Right, let’s talk about triple-slash directives. No, they’re not a secret handshake or a way to comment out your entire life. They’re a pre-ES6, pre-module-world holdover that the TypeScript team keeps around because, well, sometimes you need an old key for a weird, specific lock. They’re essentially single-line XML comments (/// ) that live at the very top of your file and give instructions to the compiler. The one you’ll actually use in modern projects is almost exclusively <reference types="..." />.

Think of it as a way to shout, “Hey, TypeScript compiler, before you even think about processing this file, go and also grab the types from this other library!” It’s a directive, not an import. This is a crucial distinction. It manipulates the compiler’s understanding of your project’s “ambient” context.

Why Would You Use This Ancient Artifact?

In the modern era of ES modules, you probably don’t need this 99% of the time. You just npm install @types/some-library and then use a regular import or import type statement. The module system handles it all for you.

So when do you use it? Primarily in two scenarios:

  1. For Global Libraries (The Classic Use Case): You’re using a library that attaches itself to the global scope (like jQuery with its $). You can’t import it because it’s not a module; it’s just… there. The triple-slash reference tells TypeScript, “The types for this global thing are over here, trust me.”
  2. In Declaration Files (.d.ts): This is the most legitimate modern use. When you’re writing your own global declaration files, you might need to reference types from another library. Since you’re not in a module context (no import/export), this is how you do it.

Here’s a realistic example. Let’s say you have a legacy script that adds a greet() function to the global window object.

global-greeter.js

// This is some old-school JS you include via <script> tag
window.greet = function(name) {
    return "Hello, " + name;
};

To give TypeScript type information for this, you’d create a declaration file and use a triple-slash reference to pull in DOM types (because window is part of the DOM).

global-greeter.d.ts

/// <reference types="dom" />

declare global {
    interface Window {
        greet(name: string): string;
    }
}

// This line is necessary to make this file a module and thus allow `declare global`.
export {};

Now, in any .ts file in your project, TypeScript will know that window.greet exists and is typed correctly, all without a single import.

The Crucial “How It Works” (Don’t Screw This Up)

The magic behind <reference types="..." /> is infuriatingly simple: it directly corresponds to the name of a package in your node_modules/@types directory. The directive /// <reference types="jquery" /> literally tells the compiler to go find and include the file node_modules/@types/jquery/index.d.ts.
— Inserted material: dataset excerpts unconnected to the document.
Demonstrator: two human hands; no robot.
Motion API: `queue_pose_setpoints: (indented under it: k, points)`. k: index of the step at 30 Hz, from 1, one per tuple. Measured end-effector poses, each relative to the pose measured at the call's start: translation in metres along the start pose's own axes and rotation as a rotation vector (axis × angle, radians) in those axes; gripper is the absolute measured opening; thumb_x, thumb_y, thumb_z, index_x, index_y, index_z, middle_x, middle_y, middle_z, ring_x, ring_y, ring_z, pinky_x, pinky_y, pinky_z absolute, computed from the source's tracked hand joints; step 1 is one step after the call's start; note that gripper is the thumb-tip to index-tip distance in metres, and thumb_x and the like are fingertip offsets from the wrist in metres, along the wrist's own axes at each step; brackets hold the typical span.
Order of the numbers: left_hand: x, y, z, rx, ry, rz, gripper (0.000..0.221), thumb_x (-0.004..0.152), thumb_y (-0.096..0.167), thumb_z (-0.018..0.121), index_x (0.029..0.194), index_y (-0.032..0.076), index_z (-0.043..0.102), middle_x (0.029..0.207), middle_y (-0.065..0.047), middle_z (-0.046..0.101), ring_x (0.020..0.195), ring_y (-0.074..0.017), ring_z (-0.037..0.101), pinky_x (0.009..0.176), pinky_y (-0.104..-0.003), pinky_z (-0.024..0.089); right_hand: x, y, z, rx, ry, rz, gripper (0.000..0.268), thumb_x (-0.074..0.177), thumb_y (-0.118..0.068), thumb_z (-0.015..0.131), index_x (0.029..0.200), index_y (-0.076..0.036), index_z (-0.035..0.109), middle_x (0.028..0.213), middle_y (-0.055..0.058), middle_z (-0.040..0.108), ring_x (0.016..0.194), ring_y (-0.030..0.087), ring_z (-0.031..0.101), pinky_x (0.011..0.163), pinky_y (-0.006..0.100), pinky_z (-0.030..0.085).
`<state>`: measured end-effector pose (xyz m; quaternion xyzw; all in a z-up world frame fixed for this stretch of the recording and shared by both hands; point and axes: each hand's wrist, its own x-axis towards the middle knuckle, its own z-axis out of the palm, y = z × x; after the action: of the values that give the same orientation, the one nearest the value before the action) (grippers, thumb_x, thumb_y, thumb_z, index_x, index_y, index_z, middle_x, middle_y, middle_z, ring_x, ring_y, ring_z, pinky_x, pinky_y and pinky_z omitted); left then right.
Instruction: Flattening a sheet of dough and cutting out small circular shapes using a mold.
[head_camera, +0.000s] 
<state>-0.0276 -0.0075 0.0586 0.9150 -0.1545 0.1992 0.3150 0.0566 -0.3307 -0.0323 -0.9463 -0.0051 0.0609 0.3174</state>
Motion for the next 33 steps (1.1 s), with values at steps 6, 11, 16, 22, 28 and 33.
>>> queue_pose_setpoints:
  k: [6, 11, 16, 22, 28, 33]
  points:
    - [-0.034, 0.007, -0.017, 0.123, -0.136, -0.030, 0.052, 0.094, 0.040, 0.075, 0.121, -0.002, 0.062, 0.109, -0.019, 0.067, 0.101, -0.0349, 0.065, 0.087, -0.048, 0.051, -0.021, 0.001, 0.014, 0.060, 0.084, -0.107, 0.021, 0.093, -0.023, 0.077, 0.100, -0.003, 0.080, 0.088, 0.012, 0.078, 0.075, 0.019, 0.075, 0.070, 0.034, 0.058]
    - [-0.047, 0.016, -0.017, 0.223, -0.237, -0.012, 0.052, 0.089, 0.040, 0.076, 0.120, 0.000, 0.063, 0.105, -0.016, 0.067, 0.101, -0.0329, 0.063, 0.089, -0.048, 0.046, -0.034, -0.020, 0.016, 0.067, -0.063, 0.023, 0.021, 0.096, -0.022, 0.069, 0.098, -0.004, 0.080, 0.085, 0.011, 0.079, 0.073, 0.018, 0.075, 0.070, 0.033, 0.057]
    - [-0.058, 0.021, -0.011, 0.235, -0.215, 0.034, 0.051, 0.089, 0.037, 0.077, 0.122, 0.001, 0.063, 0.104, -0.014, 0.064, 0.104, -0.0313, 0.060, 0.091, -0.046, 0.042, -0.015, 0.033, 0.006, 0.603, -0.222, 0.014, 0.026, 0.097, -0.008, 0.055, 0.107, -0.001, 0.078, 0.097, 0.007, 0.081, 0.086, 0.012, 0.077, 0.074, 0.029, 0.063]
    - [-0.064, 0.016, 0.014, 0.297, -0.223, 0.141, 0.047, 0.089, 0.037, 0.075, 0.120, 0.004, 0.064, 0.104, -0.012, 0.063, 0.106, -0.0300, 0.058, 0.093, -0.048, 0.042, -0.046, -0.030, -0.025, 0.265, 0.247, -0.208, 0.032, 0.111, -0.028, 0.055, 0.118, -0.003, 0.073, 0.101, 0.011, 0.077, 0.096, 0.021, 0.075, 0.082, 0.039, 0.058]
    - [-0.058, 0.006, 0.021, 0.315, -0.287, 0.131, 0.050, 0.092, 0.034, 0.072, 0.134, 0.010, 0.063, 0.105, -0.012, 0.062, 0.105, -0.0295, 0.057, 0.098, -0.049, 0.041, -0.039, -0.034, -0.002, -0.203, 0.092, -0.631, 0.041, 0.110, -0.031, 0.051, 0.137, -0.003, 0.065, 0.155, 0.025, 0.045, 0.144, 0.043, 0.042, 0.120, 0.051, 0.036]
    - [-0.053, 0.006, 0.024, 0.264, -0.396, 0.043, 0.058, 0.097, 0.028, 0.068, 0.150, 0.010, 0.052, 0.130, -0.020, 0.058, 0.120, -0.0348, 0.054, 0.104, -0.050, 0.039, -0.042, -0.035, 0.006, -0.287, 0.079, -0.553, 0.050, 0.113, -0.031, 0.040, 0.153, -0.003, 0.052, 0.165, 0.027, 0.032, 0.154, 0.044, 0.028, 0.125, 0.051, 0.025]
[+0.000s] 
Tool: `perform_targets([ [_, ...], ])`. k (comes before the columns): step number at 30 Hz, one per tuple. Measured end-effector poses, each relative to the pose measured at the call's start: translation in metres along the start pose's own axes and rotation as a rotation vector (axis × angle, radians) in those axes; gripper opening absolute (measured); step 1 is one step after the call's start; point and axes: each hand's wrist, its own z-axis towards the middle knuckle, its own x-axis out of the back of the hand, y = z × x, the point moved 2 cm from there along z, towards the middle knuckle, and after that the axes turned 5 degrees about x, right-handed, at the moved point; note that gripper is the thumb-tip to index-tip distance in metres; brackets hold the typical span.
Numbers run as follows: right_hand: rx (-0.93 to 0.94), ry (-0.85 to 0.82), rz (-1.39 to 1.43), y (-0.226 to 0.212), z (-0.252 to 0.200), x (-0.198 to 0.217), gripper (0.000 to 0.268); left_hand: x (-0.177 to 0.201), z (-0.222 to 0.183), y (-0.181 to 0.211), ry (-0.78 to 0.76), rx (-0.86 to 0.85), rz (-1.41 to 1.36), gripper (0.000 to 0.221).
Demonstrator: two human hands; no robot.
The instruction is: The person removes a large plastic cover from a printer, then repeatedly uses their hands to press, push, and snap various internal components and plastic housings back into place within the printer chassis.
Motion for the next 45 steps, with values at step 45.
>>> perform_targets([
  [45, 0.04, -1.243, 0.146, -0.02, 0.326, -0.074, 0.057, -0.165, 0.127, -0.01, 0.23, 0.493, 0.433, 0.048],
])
This leads to the most common pitfall: It only works for globally-scoped declaration files. If you stick one of these directives inside a file that contains ES module imports or exports, it’s silently ignored. The compiler thinks, “Oh, you’re using modules? You clearly know what you’re doing, I’ll just let you handle dependencies yourself.” It’s a fantastic way to waste an hour debugging why your types aren’t being picked up. Always use these directives only in global scripts or your own global .d.ts files.

The Modern Alternative (You Should Probably Do This)

For any project that uses a bundler like Webpack or Vite, just use ES modules. Even for types. It’s cleaner, it’s explicit, and it doesn’t rely on magic compiler directives.

Instead of a triple-slash reference in a .ts file, do this:

// Instead of /// <reference types="jquery" />
import type { JQueryStatic } from 'jquery';

// Now you can use the JQueryStatic type, which represents '$'
declare const $: JQueryStatic;

This is unequivocally better. It’s standard JavaScript, it’s clear where the dependency comes from, and it works consistently everywhere. The triple-slash directive is the dusty tool in the back of the shed; import type is the shiny power tool on your workbench. Use the right one for the job, and that job is almost always modern module-based development.